How i determine what movie to watch next
I have created a script that scrapes my IMDB Watchlist and figures out which movies are available on the streaming service that I currently have access to.
tl;drSee the result here, if you don't want a technical break down: https://www.bjornnyborg.com/movies
We all know the struggle of figuring out, what we should watch next. When we browse our streaming services, nothing seems interesting. We then go to the internet and look for interesting movies. When we finally find something that looks interesting, that movie is not available on any of our streaming service... Oh the struggle (first world problem, ikr).
Luckily - i am a programmer, and i think i can solve this first world problem with technology.

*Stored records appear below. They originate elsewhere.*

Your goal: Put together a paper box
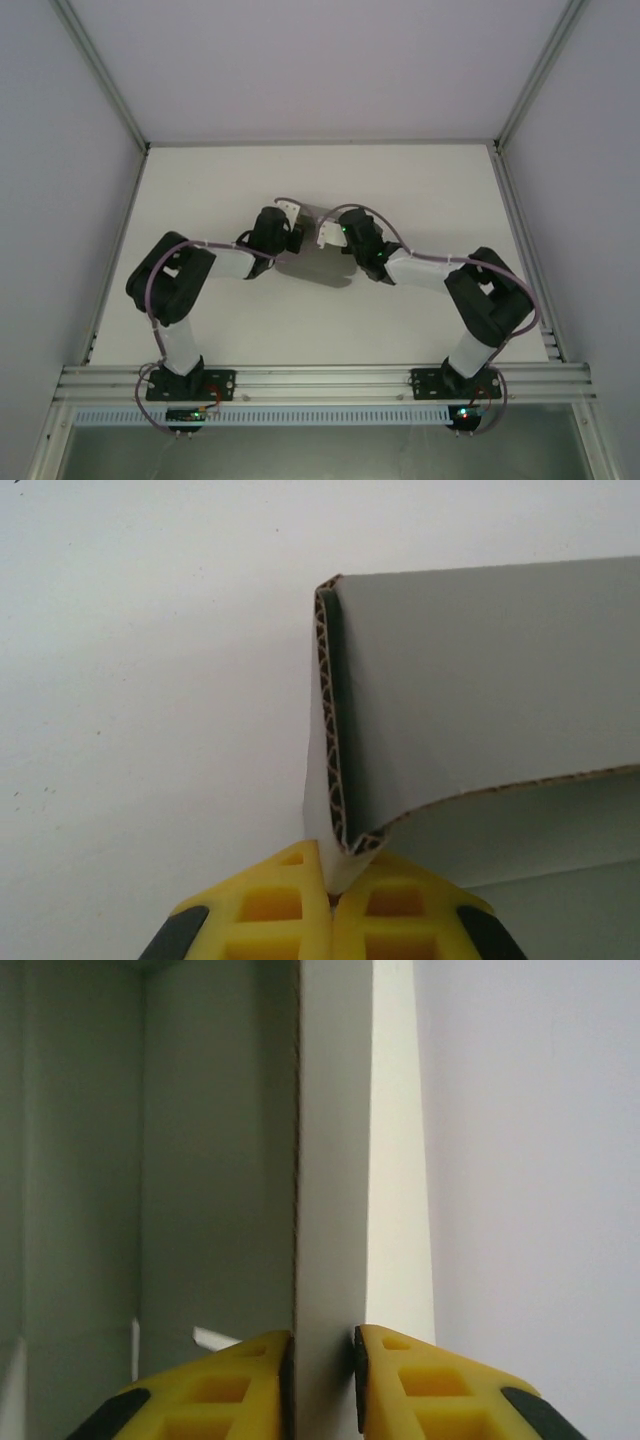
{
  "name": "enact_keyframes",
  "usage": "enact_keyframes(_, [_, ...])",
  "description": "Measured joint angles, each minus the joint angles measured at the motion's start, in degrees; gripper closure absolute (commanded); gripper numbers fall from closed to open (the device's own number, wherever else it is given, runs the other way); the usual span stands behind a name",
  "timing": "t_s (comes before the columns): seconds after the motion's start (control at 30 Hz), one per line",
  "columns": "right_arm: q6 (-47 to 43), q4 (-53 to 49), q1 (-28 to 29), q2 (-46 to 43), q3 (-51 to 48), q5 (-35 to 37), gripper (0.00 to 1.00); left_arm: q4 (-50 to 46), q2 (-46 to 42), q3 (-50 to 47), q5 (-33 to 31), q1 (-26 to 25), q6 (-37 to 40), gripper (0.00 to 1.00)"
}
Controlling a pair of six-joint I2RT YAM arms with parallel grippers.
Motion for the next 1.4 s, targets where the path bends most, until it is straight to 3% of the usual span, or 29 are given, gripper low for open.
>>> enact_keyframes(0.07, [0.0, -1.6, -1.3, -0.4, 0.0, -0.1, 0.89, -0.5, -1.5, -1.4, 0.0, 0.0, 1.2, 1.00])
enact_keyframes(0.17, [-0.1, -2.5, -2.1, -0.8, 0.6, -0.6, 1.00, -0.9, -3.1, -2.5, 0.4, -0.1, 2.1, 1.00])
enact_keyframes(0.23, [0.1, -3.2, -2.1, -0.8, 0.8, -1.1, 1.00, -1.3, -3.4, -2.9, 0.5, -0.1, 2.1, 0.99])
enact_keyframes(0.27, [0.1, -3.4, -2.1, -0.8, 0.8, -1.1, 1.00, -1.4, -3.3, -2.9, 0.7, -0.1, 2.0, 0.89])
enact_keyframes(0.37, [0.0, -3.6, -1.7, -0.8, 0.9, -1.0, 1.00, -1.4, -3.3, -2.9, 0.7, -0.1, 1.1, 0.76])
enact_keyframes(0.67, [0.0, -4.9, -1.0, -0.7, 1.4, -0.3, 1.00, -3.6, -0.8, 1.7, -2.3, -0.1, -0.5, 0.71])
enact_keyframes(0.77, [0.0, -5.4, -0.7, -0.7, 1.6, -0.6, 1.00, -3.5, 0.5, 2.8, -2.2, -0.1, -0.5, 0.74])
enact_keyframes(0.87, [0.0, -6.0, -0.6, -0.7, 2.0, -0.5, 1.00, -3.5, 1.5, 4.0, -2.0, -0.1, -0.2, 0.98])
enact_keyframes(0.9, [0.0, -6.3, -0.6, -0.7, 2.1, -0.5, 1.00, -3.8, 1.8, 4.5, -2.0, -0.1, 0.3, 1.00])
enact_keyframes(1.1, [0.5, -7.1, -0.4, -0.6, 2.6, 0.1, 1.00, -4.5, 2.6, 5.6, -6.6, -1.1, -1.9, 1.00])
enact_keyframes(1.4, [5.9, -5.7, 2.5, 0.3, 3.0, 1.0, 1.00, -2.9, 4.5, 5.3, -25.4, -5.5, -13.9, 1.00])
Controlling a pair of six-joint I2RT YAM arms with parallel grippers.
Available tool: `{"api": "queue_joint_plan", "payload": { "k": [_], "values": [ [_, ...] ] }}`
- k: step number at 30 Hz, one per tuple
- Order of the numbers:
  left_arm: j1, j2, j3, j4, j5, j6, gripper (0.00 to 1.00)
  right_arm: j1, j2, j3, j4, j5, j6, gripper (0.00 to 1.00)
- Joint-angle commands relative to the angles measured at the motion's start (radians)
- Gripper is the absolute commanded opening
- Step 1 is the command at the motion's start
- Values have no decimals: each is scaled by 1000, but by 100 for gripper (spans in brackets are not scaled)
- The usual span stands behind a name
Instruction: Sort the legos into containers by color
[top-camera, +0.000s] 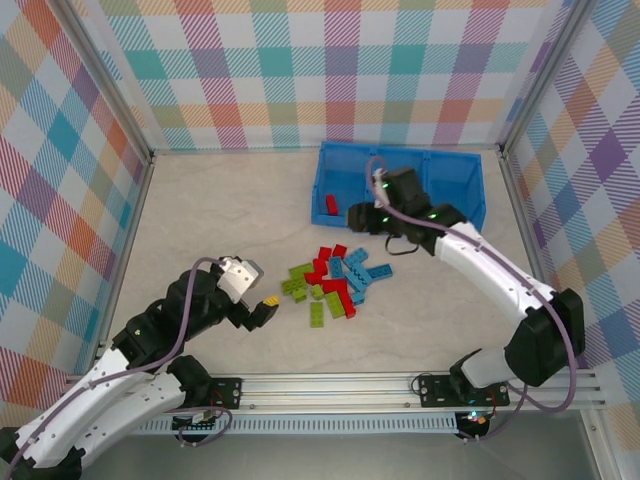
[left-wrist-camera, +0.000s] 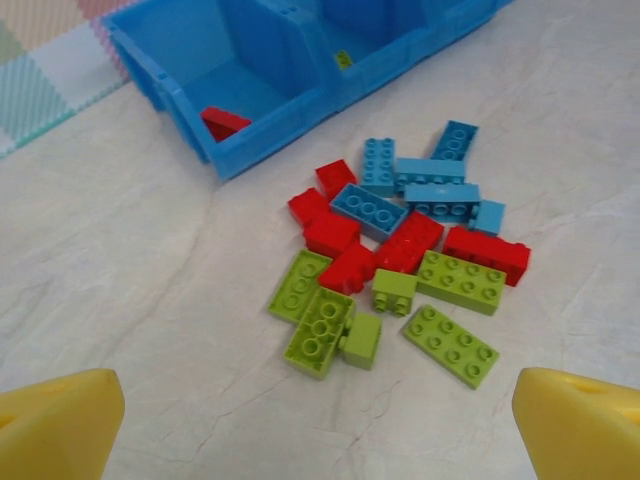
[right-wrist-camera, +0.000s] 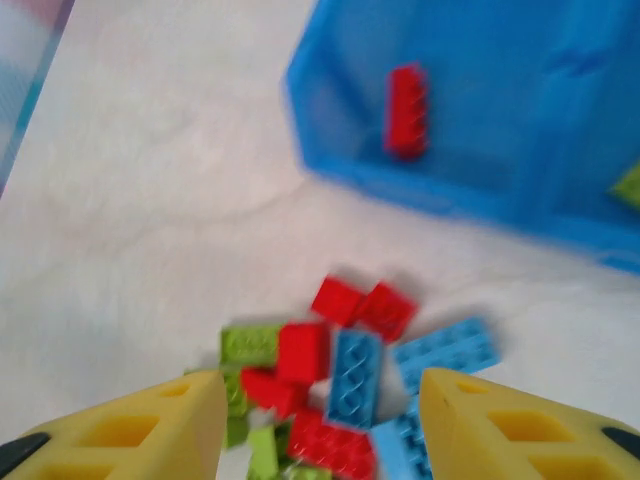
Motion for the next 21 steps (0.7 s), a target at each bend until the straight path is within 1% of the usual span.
{"api": "queue_joint_plan", "payload": {
  "k": [1, 2, 5, 11, 13, 16, 17, 21],
  "values": [
    [12, 31, 12, 25, 162, 94, 100, 73, 124, 34, -86, 87, -17, 54],
    [11, 37, 5, 18, 181, 129, 100, 92, 167, 57, -90, 129, -10, 54],
    [12, 36, -29, 11, 186, 170, 100, 113, 295, 138, -116, 199, 1, 54],
    [12, -31, -73, 23, 248, 186, 100, 113, 486, 248, -110, 239, 6, 55],
    [12, -46, -81, 23, 257, 191, 100, 112, 529, 277, -125, 273, -1, 56],
    [11, -60, -86, 23, 260, 191, 100, 98, 571, 297, -138, 309, 24, 61],
    [11, -62, -87, 24, 259, 194, 100, 91, 577, 294, -134, 304, 42, 60],
    [11, -61, -87, 30, 266, 198, 100, 77, 574, 260, -93, 296, 115, 54]
  ]
}}
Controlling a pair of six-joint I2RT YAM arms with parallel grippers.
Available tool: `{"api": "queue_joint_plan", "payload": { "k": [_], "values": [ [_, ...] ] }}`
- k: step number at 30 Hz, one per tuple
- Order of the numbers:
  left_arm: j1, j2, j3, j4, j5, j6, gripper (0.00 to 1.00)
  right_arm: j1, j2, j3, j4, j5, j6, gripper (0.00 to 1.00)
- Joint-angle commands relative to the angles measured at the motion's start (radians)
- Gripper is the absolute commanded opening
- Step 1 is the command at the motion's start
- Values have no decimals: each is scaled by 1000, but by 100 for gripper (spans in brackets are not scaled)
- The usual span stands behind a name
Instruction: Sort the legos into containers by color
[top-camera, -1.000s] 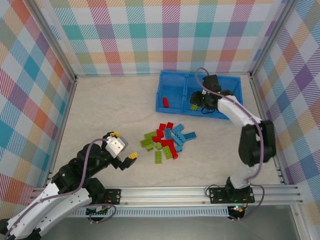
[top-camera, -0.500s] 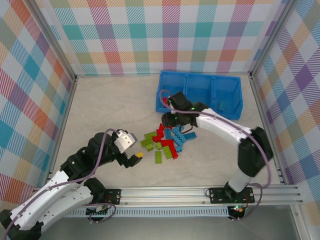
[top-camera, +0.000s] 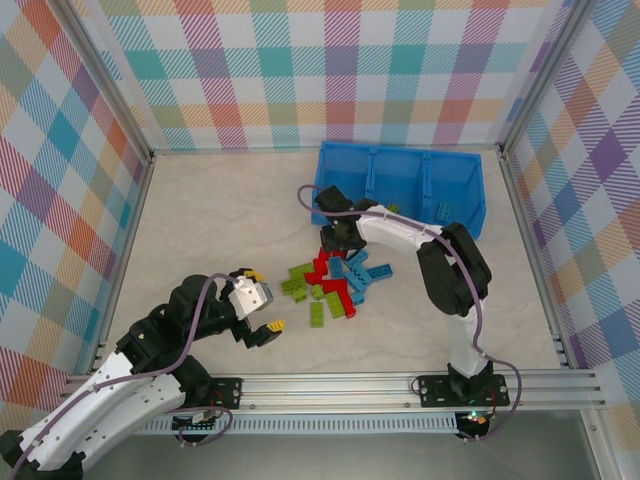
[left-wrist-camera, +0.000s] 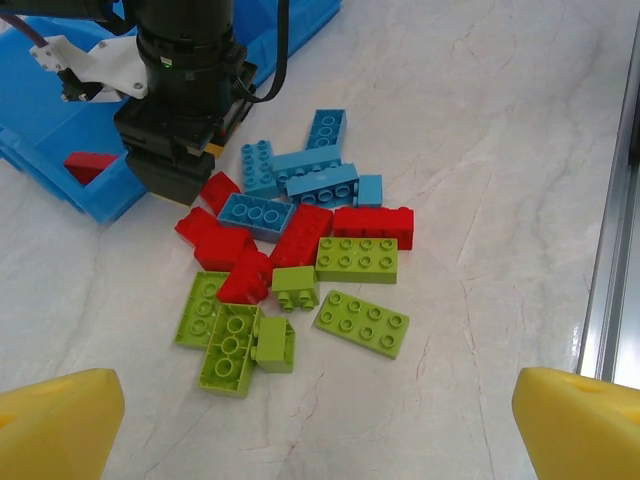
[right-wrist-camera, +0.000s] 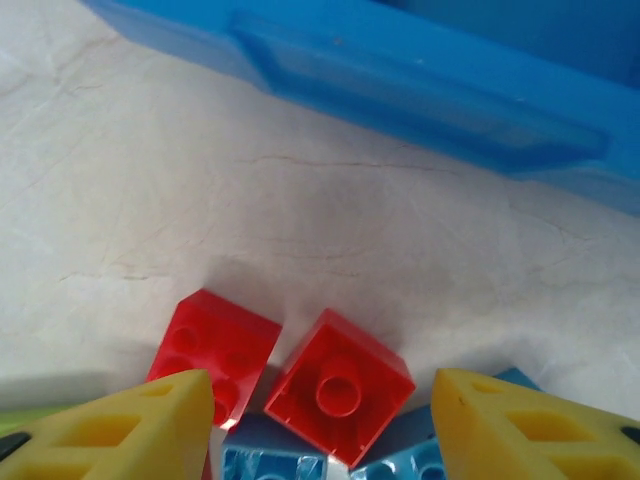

Let's break down the problem:
- We can't decide what to watch
- When we wan't to watch something specific, we don't know if it's available on any of our streaming subscriptions
Useful services
First a couple of recommendations that can help you decide what to watch:
IMDB: For deciding what to watch
I have used IMDB for many years, to keep track of new movies i wan't to watch, and also scoring movies i already watched. So IMDB actually already contains a list of movies that i some point in time added to my watchlist. Also it contains a score on all the movies in the watchlist, that i can prioritize the movies by.
JustWatch: For checking what streaming service a movie is available on
Another awesome service is JustWatch - here you can look up any movie, and it can tell you on what streaming services it's available.
The idea
So, if i somehow could download my IMDB watchlist, look up all the movies on JustWatch, filter them by streaming services i currently subscribe to, and then sort them by IMDB score, and display them on my website, then i would actually have a pretty decent suggestion on what to watch next!
The build
Step 1: Download the IMDB watchlist
I decided to use Puppeteer to login to my IMDB account, and download my Watchlist, since i couldn't find an official API for completing this task.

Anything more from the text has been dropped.